Павел Петрович хитро прищурился.

— А ты бы хотела обойтись одним ланинским шампанским?[2] Или, может, надо было заказать кахетинское братьев Елисеевых?[3] — Он пренебрежительно повел своими полными плечами. — Пфф! Еще чего не хватало, в самом деле!

— Но ведь гости вряд ли все выпьют, — умоляюще проговорила Анна Владимировна. — Если что-то останется, мы ведь сможем вернуть ненужное в магазин, правда?

Она смотрела на него, и в ее бледно-голубых глазах застыла такая мольба, что Павел Петрович не нашелся, что ответить. Нет слов, его супруга — добрейшая из женщин, образцовая хозяйка, хлопотливая, внимательная, набожная и к тому же прекрасная мать, но есть все же вещи, которые она упорно понимать не желает. Это в Москве можно вернуть товар, если лавочник вам хорошо знаком, а вот в столице. В столице, если вы начнете позволять себе такие фертикулясы, вас навечно запишут в невежи и медведи. Павлу Петровичу вовсе не улыбалась мысль прослыть медведем, но он прекрасно знал: ежели жене что втемяшится в голову, ее не переубедить. Поэтому он только недовольно покрутил головой и, буркнув: «Делай что хочешь», стал читать списки приезжающих в Петербург.

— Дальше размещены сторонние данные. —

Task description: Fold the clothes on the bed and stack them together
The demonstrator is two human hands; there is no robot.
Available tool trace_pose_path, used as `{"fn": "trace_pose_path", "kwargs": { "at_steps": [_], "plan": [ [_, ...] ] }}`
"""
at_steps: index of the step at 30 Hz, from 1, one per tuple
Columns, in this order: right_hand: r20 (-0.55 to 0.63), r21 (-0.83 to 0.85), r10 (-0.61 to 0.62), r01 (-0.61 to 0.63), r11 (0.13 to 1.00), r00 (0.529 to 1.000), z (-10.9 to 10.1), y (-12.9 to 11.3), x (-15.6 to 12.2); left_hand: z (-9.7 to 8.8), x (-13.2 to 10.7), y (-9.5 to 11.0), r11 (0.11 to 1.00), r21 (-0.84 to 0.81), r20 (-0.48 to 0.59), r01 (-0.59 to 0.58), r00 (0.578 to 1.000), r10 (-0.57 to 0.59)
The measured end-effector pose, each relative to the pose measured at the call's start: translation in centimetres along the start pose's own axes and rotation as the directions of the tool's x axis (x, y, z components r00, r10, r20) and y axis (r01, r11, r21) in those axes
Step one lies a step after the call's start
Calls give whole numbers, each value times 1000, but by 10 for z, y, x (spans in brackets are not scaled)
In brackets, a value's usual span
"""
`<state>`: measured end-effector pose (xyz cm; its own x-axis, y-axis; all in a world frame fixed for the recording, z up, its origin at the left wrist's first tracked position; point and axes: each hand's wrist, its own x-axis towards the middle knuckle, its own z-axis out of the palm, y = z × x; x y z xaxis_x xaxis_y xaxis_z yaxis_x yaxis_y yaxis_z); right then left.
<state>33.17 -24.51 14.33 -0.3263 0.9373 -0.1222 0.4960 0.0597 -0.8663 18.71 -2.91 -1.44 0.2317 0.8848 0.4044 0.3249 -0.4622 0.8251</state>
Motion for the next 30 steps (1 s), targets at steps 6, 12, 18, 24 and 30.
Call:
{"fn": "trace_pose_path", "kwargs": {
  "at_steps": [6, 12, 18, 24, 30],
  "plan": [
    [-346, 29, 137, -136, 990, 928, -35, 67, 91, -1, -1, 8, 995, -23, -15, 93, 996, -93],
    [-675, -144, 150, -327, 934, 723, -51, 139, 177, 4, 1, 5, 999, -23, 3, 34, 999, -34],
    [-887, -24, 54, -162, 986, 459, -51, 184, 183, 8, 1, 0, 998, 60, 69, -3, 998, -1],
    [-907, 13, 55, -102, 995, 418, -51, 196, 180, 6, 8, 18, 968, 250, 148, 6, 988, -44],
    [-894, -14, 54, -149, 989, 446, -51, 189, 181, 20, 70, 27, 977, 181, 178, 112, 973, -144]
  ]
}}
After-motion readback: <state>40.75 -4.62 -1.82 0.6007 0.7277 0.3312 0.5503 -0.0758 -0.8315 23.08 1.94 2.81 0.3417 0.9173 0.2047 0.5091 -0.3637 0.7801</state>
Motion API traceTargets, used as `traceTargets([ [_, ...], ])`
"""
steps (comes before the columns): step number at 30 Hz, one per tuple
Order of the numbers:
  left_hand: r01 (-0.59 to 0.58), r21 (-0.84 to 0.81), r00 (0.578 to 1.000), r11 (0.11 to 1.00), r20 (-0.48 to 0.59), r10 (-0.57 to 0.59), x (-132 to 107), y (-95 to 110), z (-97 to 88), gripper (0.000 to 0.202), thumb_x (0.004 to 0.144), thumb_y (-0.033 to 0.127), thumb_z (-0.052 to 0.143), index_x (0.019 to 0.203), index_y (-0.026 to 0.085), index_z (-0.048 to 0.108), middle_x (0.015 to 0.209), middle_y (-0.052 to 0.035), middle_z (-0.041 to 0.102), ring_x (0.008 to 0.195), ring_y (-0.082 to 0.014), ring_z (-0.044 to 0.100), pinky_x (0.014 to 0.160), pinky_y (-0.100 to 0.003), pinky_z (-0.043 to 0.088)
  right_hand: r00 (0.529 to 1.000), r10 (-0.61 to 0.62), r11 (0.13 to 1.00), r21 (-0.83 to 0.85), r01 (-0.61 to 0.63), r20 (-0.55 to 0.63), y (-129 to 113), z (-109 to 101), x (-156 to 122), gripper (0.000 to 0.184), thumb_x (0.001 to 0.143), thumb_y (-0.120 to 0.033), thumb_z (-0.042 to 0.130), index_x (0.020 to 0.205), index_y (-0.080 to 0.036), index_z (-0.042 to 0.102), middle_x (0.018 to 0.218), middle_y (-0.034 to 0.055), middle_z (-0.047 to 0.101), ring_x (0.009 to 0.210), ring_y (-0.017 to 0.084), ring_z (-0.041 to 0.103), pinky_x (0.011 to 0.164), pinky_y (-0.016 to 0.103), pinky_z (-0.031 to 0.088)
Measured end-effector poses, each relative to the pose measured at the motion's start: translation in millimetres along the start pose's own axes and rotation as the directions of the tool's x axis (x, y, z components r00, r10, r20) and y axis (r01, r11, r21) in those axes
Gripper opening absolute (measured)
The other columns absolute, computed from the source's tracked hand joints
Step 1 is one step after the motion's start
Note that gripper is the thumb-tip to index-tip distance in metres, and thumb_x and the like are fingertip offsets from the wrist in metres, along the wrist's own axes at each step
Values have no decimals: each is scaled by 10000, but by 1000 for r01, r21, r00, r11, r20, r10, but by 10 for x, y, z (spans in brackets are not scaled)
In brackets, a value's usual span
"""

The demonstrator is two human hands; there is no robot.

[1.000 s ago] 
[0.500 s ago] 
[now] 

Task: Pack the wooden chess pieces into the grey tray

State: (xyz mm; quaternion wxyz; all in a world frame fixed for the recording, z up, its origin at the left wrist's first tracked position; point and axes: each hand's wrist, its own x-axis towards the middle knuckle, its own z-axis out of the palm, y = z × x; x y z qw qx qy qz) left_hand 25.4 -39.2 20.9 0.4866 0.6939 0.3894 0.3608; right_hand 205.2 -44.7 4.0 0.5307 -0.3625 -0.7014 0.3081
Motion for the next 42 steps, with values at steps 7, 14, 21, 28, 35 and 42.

Вернулась Глаша, и успокоенная Анна Владимировна вполголоса отдала ей приказание: несколько бутылок — самых дорогих — припрятать, а за телятиной кого-нибудь послать, чтобы повар потом не бурчал, что у Верховских-де никакого понятия о приличиях и вообще сплошное моветонство. Глаша присела в книксене и удалилась, а Анна Владимировна оглядела гостиную, чтобы убедиться, все ли сделано как надо. В этот особняк они въехали совсем недавно, но с мебелью им определенно повезло. Она ничуть не бросалась в глаза и чем-то неуловимо походила на хозяйку дома — такую же неприметную и вместе с тем незаменимую.